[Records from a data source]
-------

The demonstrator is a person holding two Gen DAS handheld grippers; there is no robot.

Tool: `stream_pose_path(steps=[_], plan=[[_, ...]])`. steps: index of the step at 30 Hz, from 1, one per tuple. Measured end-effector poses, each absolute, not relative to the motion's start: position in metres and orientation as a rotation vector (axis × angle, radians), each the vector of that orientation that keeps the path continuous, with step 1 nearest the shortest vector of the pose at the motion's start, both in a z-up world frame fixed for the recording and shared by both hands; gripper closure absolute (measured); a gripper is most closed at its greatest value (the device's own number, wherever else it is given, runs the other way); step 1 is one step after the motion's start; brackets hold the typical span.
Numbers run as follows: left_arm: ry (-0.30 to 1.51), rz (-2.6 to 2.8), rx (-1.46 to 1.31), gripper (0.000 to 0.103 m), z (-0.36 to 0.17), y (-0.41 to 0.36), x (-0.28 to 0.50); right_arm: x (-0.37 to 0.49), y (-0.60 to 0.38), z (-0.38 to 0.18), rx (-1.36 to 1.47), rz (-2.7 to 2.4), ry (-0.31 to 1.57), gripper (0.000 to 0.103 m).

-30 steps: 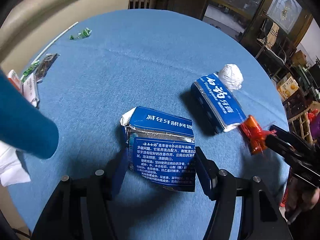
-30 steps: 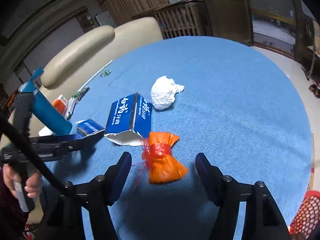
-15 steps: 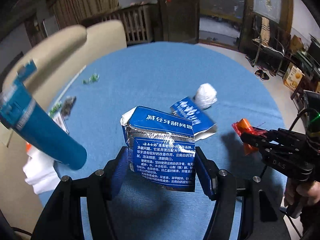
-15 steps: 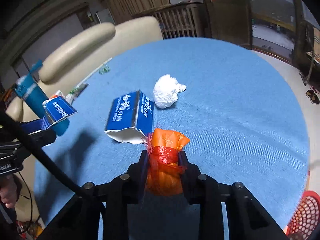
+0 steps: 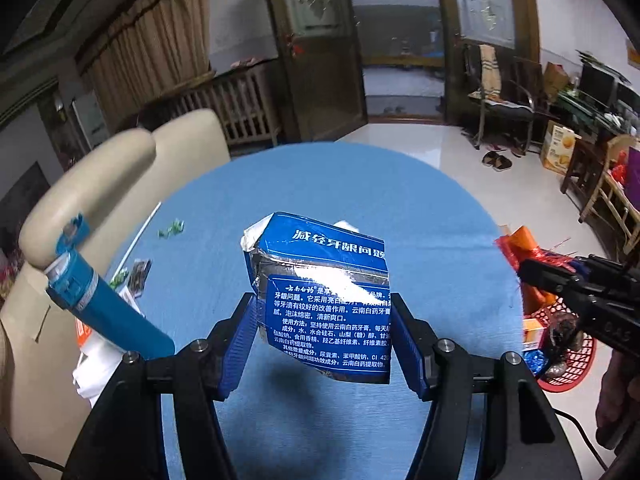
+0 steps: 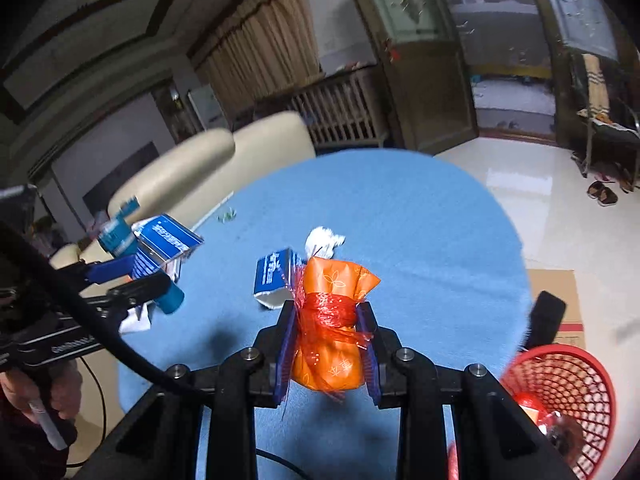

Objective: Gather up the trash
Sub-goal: 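Carry the orange bag in the right tool while the left tool carries the blue box to the basket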

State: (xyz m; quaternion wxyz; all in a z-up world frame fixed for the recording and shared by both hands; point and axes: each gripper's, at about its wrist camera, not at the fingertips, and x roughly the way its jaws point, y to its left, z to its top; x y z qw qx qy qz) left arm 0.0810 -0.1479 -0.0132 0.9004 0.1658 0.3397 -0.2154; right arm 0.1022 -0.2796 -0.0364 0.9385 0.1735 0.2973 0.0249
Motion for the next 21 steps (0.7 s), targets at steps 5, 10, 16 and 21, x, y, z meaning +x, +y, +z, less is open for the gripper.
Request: stream_pose_path(steps=[5, 10, 16, 21], plan=[[0.653, -0.475, 0.364, 0.037, 0.003, -0.161, 0.059, 0.066, -0.292, -0.016, 0.353, 0.005, 0.554, 0.071], [0.606, -0.492, 0.379, 0.037, 0.017, -0.172, 0.04, 0.034, -0.3, 0.0, 0.345, -0.03, 0.513, 0.071], [0.545, -0.498, 0.395, 0.037, 0.035, -0.18, 0.021, 0.01, -0.306, 0.013, 0.354, -0.053, 0.464, 0.071], [0.504, -0.503, 0.404, 0.037, 0.044, -0.185, 0.011, -0.009, -0.314, 0.024, 0.365, -0.067, 0.426, 0.071]])
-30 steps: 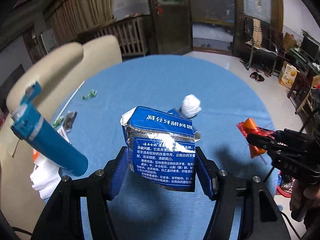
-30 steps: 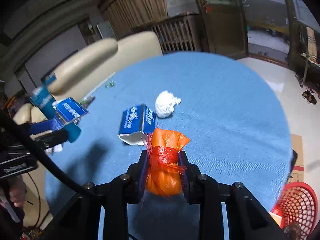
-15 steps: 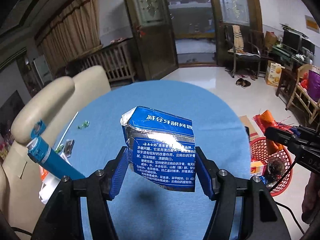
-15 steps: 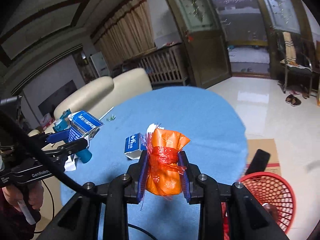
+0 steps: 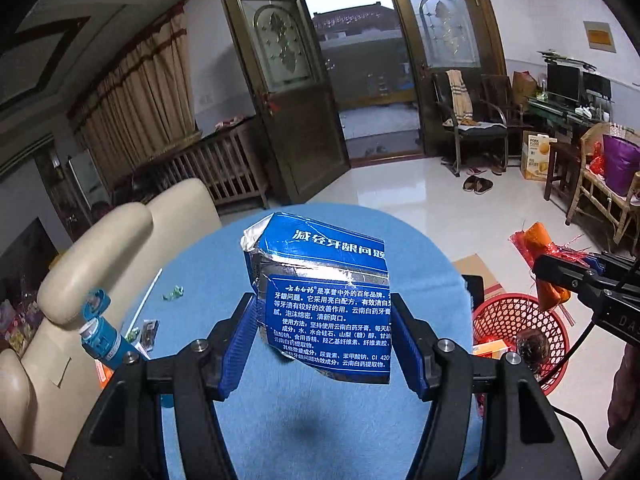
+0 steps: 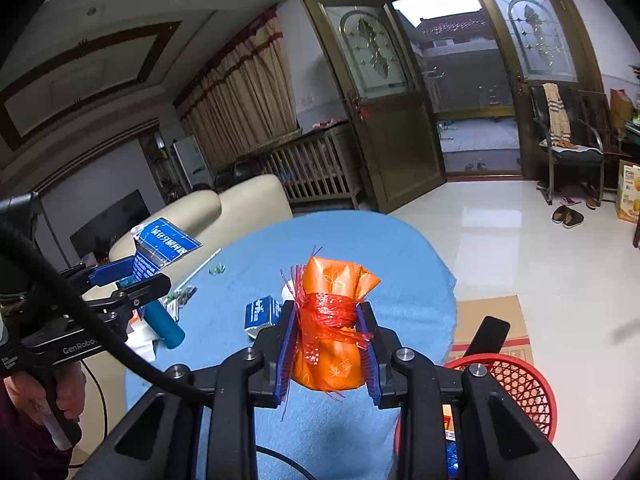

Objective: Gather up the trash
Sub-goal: 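Carry the orange bag in the right tool while the left tool carries the blue box to the basket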

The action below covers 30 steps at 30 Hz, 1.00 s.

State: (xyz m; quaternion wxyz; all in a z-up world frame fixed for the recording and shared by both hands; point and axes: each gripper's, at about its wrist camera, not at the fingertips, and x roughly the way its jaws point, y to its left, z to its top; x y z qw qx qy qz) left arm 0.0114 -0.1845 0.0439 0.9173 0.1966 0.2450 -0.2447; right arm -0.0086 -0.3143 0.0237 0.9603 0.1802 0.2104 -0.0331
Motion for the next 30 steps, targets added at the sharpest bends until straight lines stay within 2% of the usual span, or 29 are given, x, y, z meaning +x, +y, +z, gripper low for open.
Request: stream_pose_path(steps=[30], plan=[[0.442, -0.568, 0.466, 0.037, 0.057, -0.232, -0.023, -0.063, -0.345, 0.041, 0.438, -0.125, 0.334, 0.071]])
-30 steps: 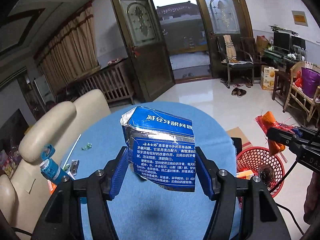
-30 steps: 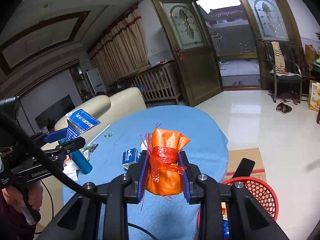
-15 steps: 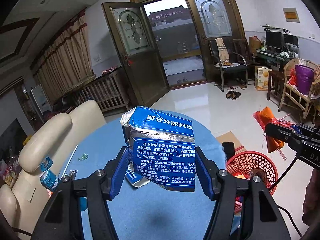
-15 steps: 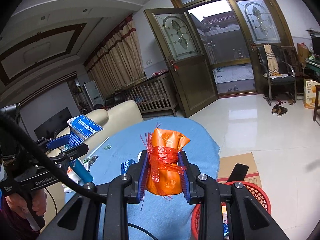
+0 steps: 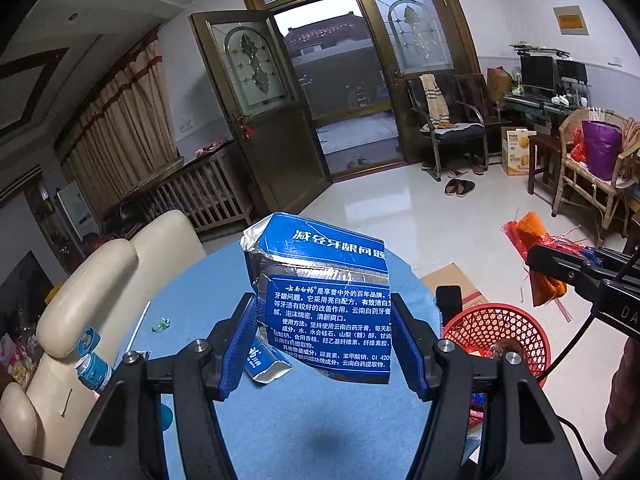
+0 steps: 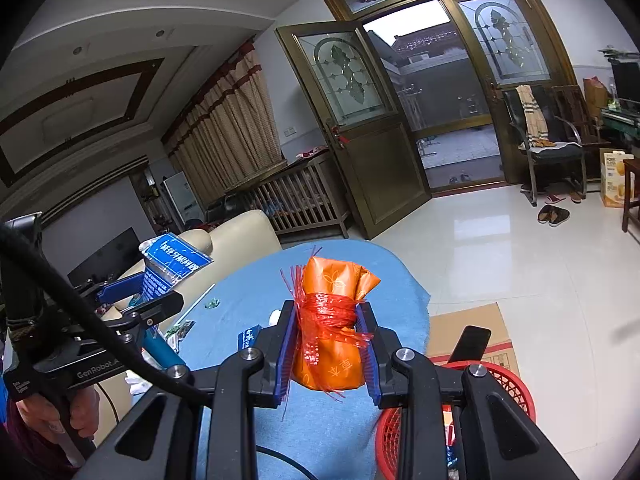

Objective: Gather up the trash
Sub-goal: 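Carry the orange bag in the right tool while the left tool carries the blue box to the basket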

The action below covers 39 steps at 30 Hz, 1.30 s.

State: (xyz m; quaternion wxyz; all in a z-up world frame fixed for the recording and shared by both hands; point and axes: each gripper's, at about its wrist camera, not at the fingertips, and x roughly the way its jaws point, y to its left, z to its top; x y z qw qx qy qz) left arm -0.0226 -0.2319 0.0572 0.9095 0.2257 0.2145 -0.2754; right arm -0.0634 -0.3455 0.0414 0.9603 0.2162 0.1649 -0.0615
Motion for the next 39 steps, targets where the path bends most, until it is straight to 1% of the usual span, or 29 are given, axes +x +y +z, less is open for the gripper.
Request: stream_pose_path(steps=[39], plan=[[0.496, -0.644, 0.537, 0.037, 0.042, -0.273, -0.02, -0.082, -0.359, 0.047, 0.55, -0.193, 0.358, 0.071]])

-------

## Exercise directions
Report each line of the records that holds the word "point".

## Reply
State: (xyz m; quaternion wxyz; all in a z-up world frame fixed for the recording and shared by both hands; point and axes: each gripper's, at about its wrist camera, not at the fingertips, and x roughly the way its jaws point, y to its left, z to its top; x y z qw qx qy qz) left arm 0.0810 -0.1479 -0.0132 0.9004 0.1658 0.3397 -0.2154; right arm 0.1022 -0.2796 -0.0364 0.9385 0.1735 0.2973 0.0249
State: (xyz m; quaternion wxyz; all in a z-up world frame fixed for the recording and shared by both hands; point and axes: each gripper's, at about its wrist camera, not at the fingertips, and x roughly the way its jaws point, y to its left, z to its top; x y z qw qx qy qz) left arm 0.0114 -0.1845 0.0439 0.9173 0.1966 0.2450 -0.2447; right arm -0.0086 -0.3143 0.0237 0.9603 0.1802 0.2104 -0.0331
State: (xyz m; quaternion wxyz; all in a z-up world frame fixed for the recording and shared by both hands; point and axes: each gripper's, at about its wrist camera, not at the fingertips, and x roughly the way its jaws point, y to its left, z to its top; x y z qw qx qy qz) left arm -0.0226 -0.2319 0.0572 0.9095 0.2257 0.2145 -0.2754; right arm -0.0634 -0.3455 0.0414 0.9603 0.2162 0.1649 -0.0615

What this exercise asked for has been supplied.